Globally, record-high world stocks slowed their charge as concerns grew over the Chinese economy after a run of soft data. MSCI's broadest index of Asia-Pacific shares outside Japan eased 0.1 percent from a five-week high. Japan's Nikkei added 0.3 percent, and Hong Kong's battered tech index enjoyed the fourth day of unbroken gains.
Nasdaq futures and S&P 500 futures were starting to creep up too, having risen again on Wednesday despite some late wobbles.
The pan-European STOXX 600 index crawled up 0.3 percent supported by travel, oil, car and chemicals companies.
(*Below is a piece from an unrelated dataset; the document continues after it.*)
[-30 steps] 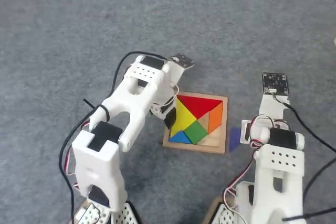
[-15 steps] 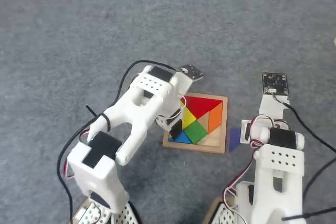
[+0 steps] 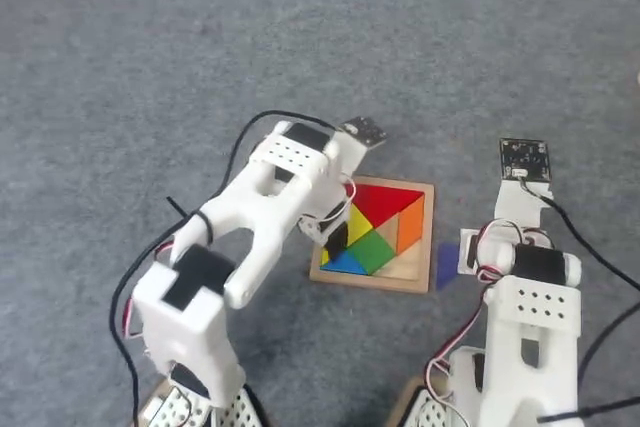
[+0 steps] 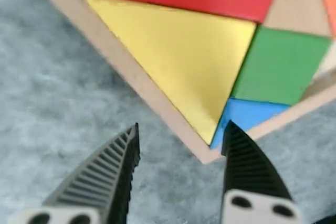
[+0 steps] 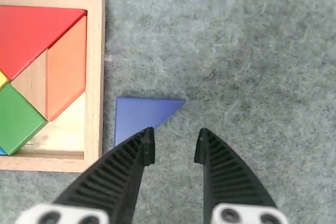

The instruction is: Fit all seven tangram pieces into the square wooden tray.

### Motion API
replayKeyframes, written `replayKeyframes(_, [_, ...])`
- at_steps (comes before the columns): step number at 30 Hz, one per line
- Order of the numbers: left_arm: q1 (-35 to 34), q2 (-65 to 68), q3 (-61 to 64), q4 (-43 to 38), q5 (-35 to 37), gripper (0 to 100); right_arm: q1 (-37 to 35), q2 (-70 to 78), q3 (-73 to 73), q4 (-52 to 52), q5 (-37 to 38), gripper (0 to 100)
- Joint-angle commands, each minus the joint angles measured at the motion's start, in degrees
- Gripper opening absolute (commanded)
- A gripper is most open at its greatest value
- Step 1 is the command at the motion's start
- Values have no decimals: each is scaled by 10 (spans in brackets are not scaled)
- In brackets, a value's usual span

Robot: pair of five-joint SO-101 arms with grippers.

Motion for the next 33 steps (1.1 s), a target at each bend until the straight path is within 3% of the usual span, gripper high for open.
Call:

Over in commodities, oil prices edged higher supported by a sharp decline in the US crude stocks and a weaker dollar. However, gains were capped by an OPEC+ decision to stick to its policy of only gradual increases to output.
Oil prices edged higher on Thursday, supported by a sharp decline in U.S. crude stocks and a weaker dollar, though gains were capped by an OPEC+ decision to stick to its policy of only gradual increases to output.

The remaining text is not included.